Мне было даровано помилование. В тот же миг тело перестало меня слушаться, и я рухнула на землю, притом настолько удачно, что немедленно скатилась в злосчастный ручей. Вернее, скатилась бы, если бы Крис не поймал меня за рукав.
— Дыши.
«Спасибо за разрешение, блин», — я судорожно хватала ртом воздух и хрипела. Сердце билось, как загнанный кролик, и пыталось разорваться. Шансы дожить до конца дня казались сомнительными.
— Вставай.
«Уже?!» Я была согласна остаться тут, на этом самом месте, навсегда. В качестве какого-нибудь неживого предмета.
— Не могу.
— Можешь. Чем быстрее ты поймёшь, как много ты можешь, тем легче тебе будет.
На этот раз руки он не протянул, но я действительно смогла.
— Что теперь? Прыгать через ручей? Делать сальто?
— Бежать обратно. Беги до того места, где мы начали, и только попробуй остановиться.
Я взвыла и побежала.
На третий заход я вдруг поймала себя на том, что устала настолько, что мне уже всё равно. Наверное, это и называется вторым дыханием? На четвёртый всё резко изменилось. Каждое движение вызывало боль столь жуткую, что я вообще не понимала, как умудряюсь бежать. Но сдаваться и выглядеть ещё более жалкой я не собиралась, несмотря на разрешение. На пятый заход я упала, пробежав всего несколько шагов. Упала, потому что наступила на собственную ногу.
— Отлично, — Крис был доволен моим падением.
В ответ я смогла лишь с хрипом выдохнуть воздух.
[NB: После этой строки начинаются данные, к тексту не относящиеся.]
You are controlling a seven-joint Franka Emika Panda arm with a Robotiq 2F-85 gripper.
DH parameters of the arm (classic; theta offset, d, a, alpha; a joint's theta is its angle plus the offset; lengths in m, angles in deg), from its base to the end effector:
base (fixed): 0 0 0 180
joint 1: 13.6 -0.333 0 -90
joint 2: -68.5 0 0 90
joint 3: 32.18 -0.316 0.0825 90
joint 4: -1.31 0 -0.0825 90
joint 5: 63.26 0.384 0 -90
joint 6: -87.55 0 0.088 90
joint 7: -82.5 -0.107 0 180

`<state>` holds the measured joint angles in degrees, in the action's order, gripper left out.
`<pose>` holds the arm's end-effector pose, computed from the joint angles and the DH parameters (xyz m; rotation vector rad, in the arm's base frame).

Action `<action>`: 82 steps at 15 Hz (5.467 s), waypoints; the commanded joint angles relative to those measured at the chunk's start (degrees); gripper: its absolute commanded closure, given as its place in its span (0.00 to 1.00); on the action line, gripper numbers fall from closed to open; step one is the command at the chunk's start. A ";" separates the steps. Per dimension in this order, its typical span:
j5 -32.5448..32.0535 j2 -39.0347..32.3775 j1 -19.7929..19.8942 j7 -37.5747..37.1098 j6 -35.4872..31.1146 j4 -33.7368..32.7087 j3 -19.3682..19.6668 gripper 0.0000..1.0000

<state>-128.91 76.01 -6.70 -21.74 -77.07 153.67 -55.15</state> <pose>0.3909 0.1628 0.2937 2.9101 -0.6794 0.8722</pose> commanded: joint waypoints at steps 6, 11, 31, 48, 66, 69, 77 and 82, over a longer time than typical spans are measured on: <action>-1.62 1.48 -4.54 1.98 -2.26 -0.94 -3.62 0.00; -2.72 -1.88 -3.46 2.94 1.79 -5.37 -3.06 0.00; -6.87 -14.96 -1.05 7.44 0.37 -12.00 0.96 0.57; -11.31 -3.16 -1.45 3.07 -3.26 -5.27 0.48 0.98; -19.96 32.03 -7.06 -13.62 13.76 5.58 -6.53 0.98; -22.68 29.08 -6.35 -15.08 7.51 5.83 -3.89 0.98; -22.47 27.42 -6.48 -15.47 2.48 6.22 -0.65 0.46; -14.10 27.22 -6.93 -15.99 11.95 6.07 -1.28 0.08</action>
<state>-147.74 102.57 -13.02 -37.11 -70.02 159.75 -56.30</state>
Я лежала на спине и смотрела в небо. Небо было светлым и радостным, редкие облачка неспешно ползли по нему, то и дело ненавязчиво заслоняя солнце этакой вуалью. Иногда в вуали появлялись разрывы, и яркий свет бессовестно бил мне по глазам.
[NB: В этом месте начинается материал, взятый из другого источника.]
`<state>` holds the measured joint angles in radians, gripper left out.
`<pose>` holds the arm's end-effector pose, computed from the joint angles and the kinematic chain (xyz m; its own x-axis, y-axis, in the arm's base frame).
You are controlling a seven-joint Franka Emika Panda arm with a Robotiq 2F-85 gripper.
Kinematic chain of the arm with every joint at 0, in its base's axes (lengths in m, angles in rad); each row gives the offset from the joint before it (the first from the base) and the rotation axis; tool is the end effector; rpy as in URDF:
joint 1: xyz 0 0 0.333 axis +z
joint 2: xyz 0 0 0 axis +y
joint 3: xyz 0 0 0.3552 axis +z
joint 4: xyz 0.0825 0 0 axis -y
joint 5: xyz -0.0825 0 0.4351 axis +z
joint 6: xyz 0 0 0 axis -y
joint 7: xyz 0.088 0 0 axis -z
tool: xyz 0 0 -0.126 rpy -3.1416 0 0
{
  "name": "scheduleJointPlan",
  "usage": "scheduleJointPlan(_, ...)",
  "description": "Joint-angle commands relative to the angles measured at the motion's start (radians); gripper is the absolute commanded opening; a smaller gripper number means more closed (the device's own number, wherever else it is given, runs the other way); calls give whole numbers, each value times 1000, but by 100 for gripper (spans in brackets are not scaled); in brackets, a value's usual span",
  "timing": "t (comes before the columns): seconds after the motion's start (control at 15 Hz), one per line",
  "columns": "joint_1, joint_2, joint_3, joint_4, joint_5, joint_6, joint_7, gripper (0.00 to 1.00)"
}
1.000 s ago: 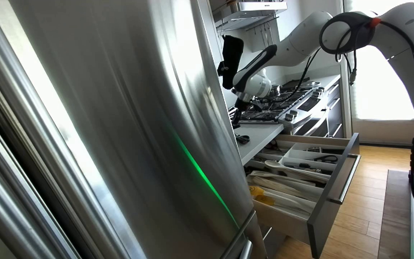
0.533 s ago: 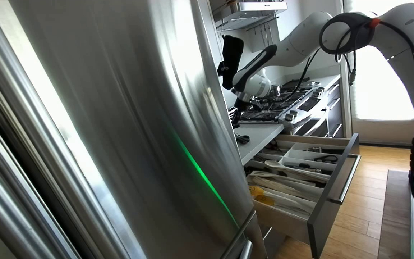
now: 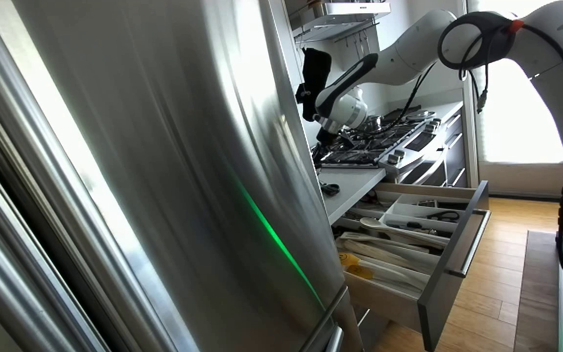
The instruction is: Put the straight spatula in the open drawer
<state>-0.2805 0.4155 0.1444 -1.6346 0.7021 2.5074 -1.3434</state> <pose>0.7686 -0.1178 0.4268 0.5521 0.5135 0.6569 0.6117 -0.7849 0.0994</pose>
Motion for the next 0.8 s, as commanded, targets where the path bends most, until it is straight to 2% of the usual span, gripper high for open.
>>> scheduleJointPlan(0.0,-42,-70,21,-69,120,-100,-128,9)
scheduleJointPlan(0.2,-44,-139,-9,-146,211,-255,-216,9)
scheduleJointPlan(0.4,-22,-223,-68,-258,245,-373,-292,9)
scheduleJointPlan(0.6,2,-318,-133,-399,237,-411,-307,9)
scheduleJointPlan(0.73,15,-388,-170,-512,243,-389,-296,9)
— Теперь — руки, — возвестил мой мучитель и показал мне несколько простых с виду, но крайне нелёгких на практике упражнений.
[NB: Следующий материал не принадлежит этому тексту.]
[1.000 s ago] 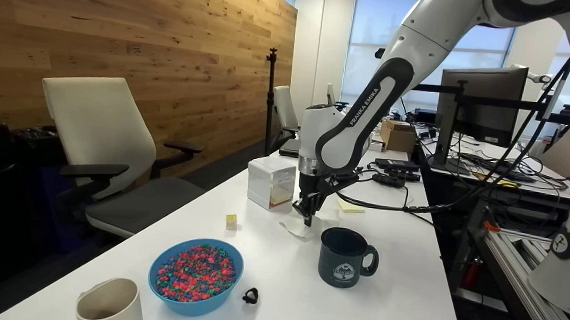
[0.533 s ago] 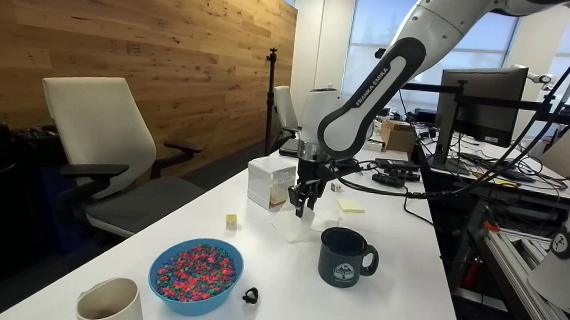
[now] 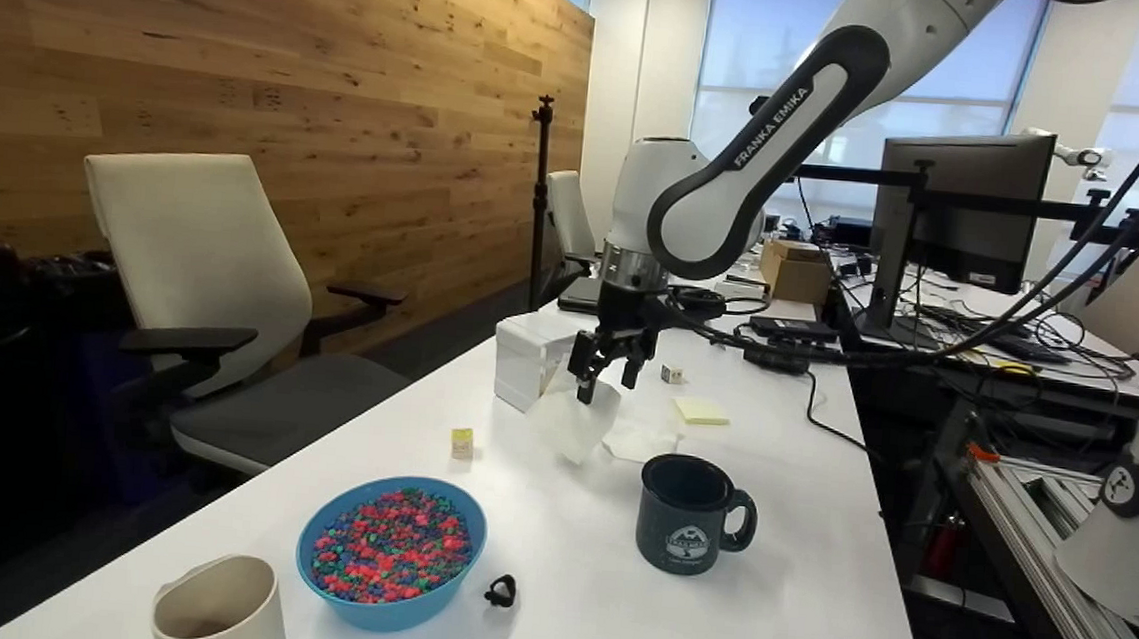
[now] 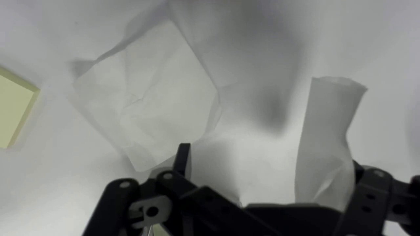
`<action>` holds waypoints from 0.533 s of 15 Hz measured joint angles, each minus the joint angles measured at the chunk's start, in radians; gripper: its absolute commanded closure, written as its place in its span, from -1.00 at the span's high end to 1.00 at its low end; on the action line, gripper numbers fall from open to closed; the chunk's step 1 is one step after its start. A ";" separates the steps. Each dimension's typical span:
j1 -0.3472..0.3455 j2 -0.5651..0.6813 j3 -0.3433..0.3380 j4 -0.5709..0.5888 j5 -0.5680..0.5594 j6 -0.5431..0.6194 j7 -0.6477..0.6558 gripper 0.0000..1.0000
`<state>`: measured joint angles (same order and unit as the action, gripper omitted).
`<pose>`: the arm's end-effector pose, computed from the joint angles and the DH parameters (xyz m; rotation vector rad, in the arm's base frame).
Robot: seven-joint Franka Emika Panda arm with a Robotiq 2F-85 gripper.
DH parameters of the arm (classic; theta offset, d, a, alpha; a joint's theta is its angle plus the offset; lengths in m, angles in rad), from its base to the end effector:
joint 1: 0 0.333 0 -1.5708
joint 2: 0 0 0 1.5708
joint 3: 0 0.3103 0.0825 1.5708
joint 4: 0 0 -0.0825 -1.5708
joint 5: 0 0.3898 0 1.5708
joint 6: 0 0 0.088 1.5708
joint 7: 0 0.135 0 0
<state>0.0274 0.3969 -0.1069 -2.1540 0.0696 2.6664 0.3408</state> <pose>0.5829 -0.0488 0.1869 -3.0401 0.7273 -0.1852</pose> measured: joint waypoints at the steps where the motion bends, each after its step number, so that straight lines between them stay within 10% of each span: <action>1: 0.000 -0.007 0.001 -0.003 0.000 0.000 0.000 1.00; 8: 0.000 -0.039 -0.003 -0.017 -0.005 -0.067 0.000 1.00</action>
<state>0.0271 0.3578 -0.1094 -2.1708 0.0648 2.5997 0.3408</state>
— Не могу я больше, — простонала я, опять плюхаясь на землю. — Пощади.
Ответ был безжалостным:
— Пощады не будет. Давно мечтал помучить какую-нибудь ниору.
Я думала, назад меня придётся нести, но до дома Коры я добралась сама, а там, вместо столь желанного отдыха, меня ждала новая битва. Битва с ванной. Где бы я ни жила раньше, там был водопровод, большинство же из моих новых соклановцев, по словам Коры, о таких чудесах знали лишь понаслышке.
«Я слышала, что в лучших странах юга, вроде Валмираны, трубы для воды проведены даже в деревнях. А у нас такое — диво дивное. На прошлом месте у нас на крышах стояли большие баки с водой, а здесь даже этого нет. Ну ничего, колодец близко!» — сообщила мне хозяйка ещё вчера.
Здесь, чтобы принять ванную, нужно было таскать воду вёдрами и греть её на огне. Мне повезло: Кора позаботилась о воде, понимая, в каком виде я вернусь, и всё-таки мне пришлось ей помочь. Едва только покончив с этим, я доползла до своей кровати и упала мёртвой, не успев даже толком ни о чём поразмышлять.
А рано утром меня разбудила хозяйка, глядя с таким сочувствием, что я поняла: дело плохо. Всё тело болело так, что обычная боль в ногах отошла бы на задний план, не стань она в два раза сильнее, но отлежаться мне не дали, ровно как и толком позавтракать: за мной пришла сгорбленная, лохматая и мрачная смерть. У смерти в руках была длинная палка, что пугало ещё больше.
Мы ушли обратно к ручью. В животе урчало: вчера я не ужинала, а наскоро съеденного ломтя хлеба с сыром не хватило, чтобы насытиться.
— У тебя всё болит, — сообщил мне Крис. — Тебе кажется, что хуже некуда.
— Давай ты просто побьёшь меня этой палкой, — простонала я, пытаясь угадать, какую пытку он приготовил сегодня. Опять бег?
— Да. Сегодня учимся уклоняться и падать.
И он стукнул меня палкой по плечу. Не сильно, но больно.
От удивления я потеряла дар речи, а мучитель ударил меня по ногам, и я плюхнулась на землю.
— Плохо ты падаешь. Даже хуже, чем уклоняешься. С таким ростом это смерть.